The amount of light transmitted by a lens or prism can be increased by suitable chemical treatment of the polished surface. The effect was described by Taylor in 1892, Kollmorgen in 1916, and Wright in 1921. The general use of treated lenses was delayed because of a lack of knowledge of the physical and chemical principles involved in the process. The chemical treatment involves the formation of a transparent surface film of silica by the removal of the higher refractive index oxides to a depth approximately equal to one-fourth the wave-length of the light for which maximum transmission is desired. Such removal is possible without damage to the surface polish if the solvent does not dissolve silica. The surface film is not noticeably different from the base glass in hardness. The gain in light transmission and the decrease in surface reflection is slightly less than that produced by evaporated films of materials of lower refractive index than silica. Solvents that will remove higher refractive index materials from a glass surface include water, fused salts, alkaline phosphate solutions, salt solutions and acid solutions. A dilute acid solution such as 1 percent nitric acid is suitable for most optical glasses with the exception of crown glass. The treatment time is short for glasses containing large amounts of lead or barium and long for borosilicate glasses. The solution speed for a given glass approximately doubles for each 10°C rise in temperature. Freshly prepared glass surfaces react with the solution at a uniform rate that depends on the glass composition, the solution composition, and the temperature. When a silica surface film has been formed, it may be processed in various ways that will render the surface unreactive so that a second treatment will not appreciably change the thickness of the film.
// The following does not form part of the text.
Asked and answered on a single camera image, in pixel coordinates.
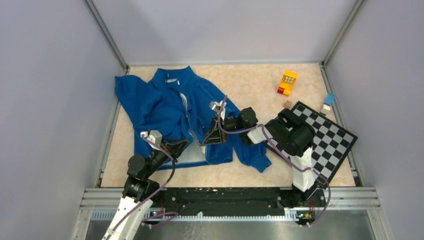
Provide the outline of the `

Glass surfaces not freshly prepared are usually unevenly reactive due to accidental stabilizing of the surface by' handling or processing.

14. An Automatic Telescope Control. Arthur C. Hardy, Massachusetts Institute of Technology.

During the progress of some tests on the flatness of window glass, it became desirable to determine the deviation experienced by a small parallel bundle of rays traversing the glass normally to its surface. Measuring this deviation by means of a collimator and telescope is unsatisfactory because modern drawn glass is of such high quality that the maximum deviation is usually less than a few minutes of arc. It would, therefore, be necessary to use a telescope having an entrance pupil of such size as to mask the local variations in the deviation over the glass surface. This problem was satisfactorily solved by using a photoelectric cell to control the telescope. Light from a tungsten lamp enters a collimator whose slit is replaced by a circular aperture. At the image of this aperture, where cross-hairs would normally be located, there is a sort of photometric field consisting of two pieces of Polaroid placed side by side with their axes at right angles. Behind this photometric field is a single piece of Polaroid which is rotated in its own plane at a rate of thirty revolutions per second. When the image of the circular diaphragm is exactly centered on the dividing line of the photometric field, the rotation of the second Polaroid produces no variation in the light flux transmitted by the system. If the image is decentered, a sixty-cycle current is produced in the output circuit of an amplifier actuated by a photoelectric cell, the phase of the current depending upon which half of the photometric field receives the greater amount of light. This current is used to operate a motor in a manner previously described.^[3] The motor drives a tangent screw which controls the telescope and another screw which controls a recording pen.

1. E.g., Int. Crit. Tab. Vol. 1.
2. Bausch & Lomb Optical Company’s Industrial Fellowship, Mellon Institute.
3. A. C. Hardy, J. Opt. Soc. Am. and Rev. Sci. Inst. 18, 109 (1929).